The situation was different, however, when it was realised that the universe is not static, but expanding. Galaxies are moving steadily apart from each other. This means that they were closer together in the past. One can plot the separation of two galaxies, as a function of time. If there were no acceleration due to gravity, the graph would be a straight line. It would go down to zero separation, about twenty billion years ago. One would expect gravity, to cause the galaxies to accelerate towards each other. This will mean that the graph of the separation of two galaxies will bend downwards, below the straight line. So the time of zero separation, would have been less than twenty billion years ago. 

At this time, the Big Bang, all the matter in the universe, would have been on top of itself. The density would have been infinite. It would have been what is called, a singularity. At a singularity, all the laws of physics would have broken down. This means that the state of the universe, after the Big Bang, will not depend on anything that may have happened before, because the deterministic laws that govern the universe will break down in the Big Bang. The universe will evolve from the Big Bang, completely independently of what it was like before. Even the amount of matter in the universe, can be different to what it was before the Big Bang, as the Law of Conservation of Matter, will break down at the Big Bang. 
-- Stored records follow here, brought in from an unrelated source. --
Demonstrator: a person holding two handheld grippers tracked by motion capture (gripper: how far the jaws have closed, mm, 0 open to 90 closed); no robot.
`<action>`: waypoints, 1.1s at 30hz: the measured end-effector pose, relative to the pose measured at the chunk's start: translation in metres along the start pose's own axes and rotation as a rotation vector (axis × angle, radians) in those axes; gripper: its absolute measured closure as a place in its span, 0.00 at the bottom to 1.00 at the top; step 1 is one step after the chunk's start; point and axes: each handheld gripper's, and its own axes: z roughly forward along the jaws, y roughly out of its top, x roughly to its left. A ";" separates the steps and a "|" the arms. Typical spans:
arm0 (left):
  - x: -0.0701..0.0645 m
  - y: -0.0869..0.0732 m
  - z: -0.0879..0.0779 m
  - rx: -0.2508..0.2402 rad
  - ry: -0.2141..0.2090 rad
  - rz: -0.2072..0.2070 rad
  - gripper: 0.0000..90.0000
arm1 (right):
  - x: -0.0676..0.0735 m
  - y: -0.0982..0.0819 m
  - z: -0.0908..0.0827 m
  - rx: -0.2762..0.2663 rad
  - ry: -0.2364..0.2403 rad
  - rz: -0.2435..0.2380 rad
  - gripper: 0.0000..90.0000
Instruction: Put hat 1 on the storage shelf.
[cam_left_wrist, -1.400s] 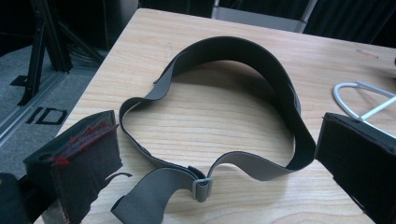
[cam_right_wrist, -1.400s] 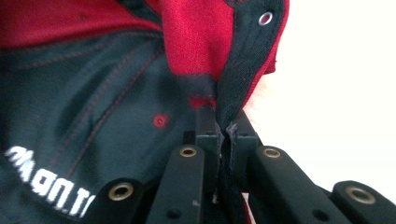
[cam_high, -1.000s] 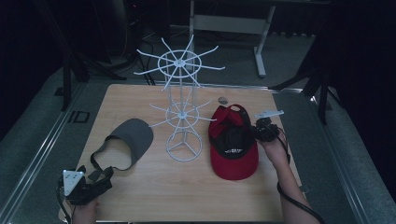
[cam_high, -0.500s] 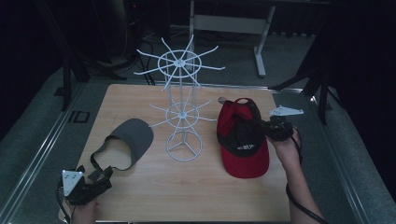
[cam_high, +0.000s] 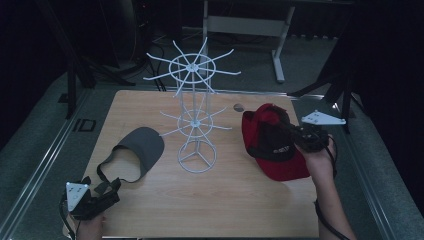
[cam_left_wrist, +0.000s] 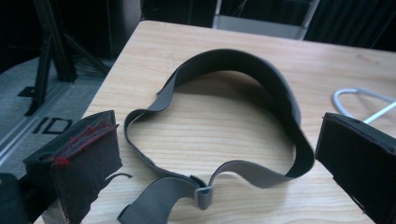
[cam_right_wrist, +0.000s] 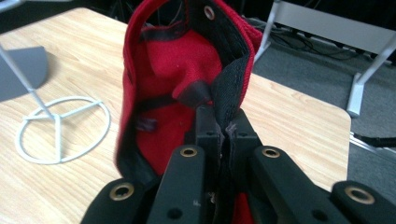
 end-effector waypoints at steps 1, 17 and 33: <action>-0.001 0.000 0.000 0.001 0.000 0.003 0.00 | 0.001 0.002 -0.003 -0.008 -0.009 -0.004 0.96; -0.054 0.030 -0.021 0.050 -0.210 0.131 0.00 | 0.020 0.026 -0.057 -0.123 0.031 -0.025 0.96; -0.125 0.091 -0.037 -0.004 -0.498 0.217 0.00 | 0.024 0.032 -0.078 -0.164 0.058 -0.013 0.96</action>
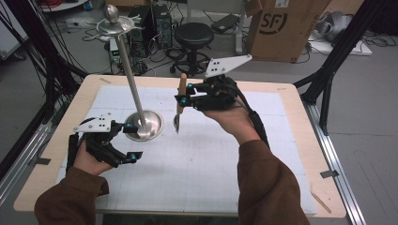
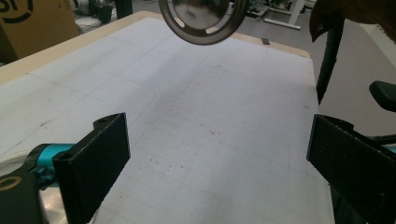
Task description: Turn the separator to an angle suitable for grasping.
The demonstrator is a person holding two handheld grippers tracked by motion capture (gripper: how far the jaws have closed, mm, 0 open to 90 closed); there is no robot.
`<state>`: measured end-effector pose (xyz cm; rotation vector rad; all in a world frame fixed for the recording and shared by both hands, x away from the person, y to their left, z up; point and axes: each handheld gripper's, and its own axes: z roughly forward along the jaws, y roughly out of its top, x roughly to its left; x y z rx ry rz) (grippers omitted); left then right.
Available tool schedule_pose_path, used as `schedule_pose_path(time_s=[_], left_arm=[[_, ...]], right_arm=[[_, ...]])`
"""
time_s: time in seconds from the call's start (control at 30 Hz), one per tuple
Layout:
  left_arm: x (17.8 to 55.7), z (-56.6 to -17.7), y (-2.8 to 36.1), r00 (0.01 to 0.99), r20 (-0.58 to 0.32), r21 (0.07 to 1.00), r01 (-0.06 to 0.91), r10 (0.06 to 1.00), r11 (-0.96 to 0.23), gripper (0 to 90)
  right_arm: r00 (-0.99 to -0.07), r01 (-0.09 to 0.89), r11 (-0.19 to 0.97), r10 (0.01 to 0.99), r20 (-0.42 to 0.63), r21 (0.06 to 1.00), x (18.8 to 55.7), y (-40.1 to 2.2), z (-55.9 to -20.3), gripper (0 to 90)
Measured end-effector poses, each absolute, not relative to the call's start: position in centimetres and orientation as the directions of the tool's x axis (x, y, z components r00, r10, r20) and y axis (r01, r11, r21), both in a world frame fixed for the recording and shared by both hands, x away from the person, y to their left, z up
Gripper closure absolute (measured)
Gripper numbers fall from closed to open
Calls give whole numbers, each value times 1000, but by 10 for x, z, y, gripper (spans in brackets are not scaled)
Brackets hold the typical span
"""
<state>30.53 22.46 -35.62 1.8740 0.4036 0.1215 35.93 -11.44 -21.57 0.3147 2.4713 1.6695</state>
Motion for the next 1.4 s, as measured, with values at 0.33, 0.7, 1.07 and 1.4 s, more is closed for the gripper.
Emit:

Since events before the Big Bang have no observational consequences, one may as well cut them out of the theory, and say that time began at the Big Bang. Events before the Big Bang, are simply not defined, because there’s no way one could measure what happened at them. This kind of beginning to the universe, and of time itself, is very different to the beginnings that had been considered earlier. These had to be imposed on the universe by some external agency.

He goes on, however, to make an unsupportable conclusion.

There is no dynamical reason why the motion of bodies in the solar system can not be extrapolated back in time, far beyond four thousand and four BC, the date for the creation of the universe, according to the book of Genesis. Thus it would require the direct intervention of God, if the universe began at that date. By contrast, the Big Bang is a beginning that is required by the dynamical laws that govern the universe. It is therefore intrinsic to the universe, and is not imposed on it from outside. 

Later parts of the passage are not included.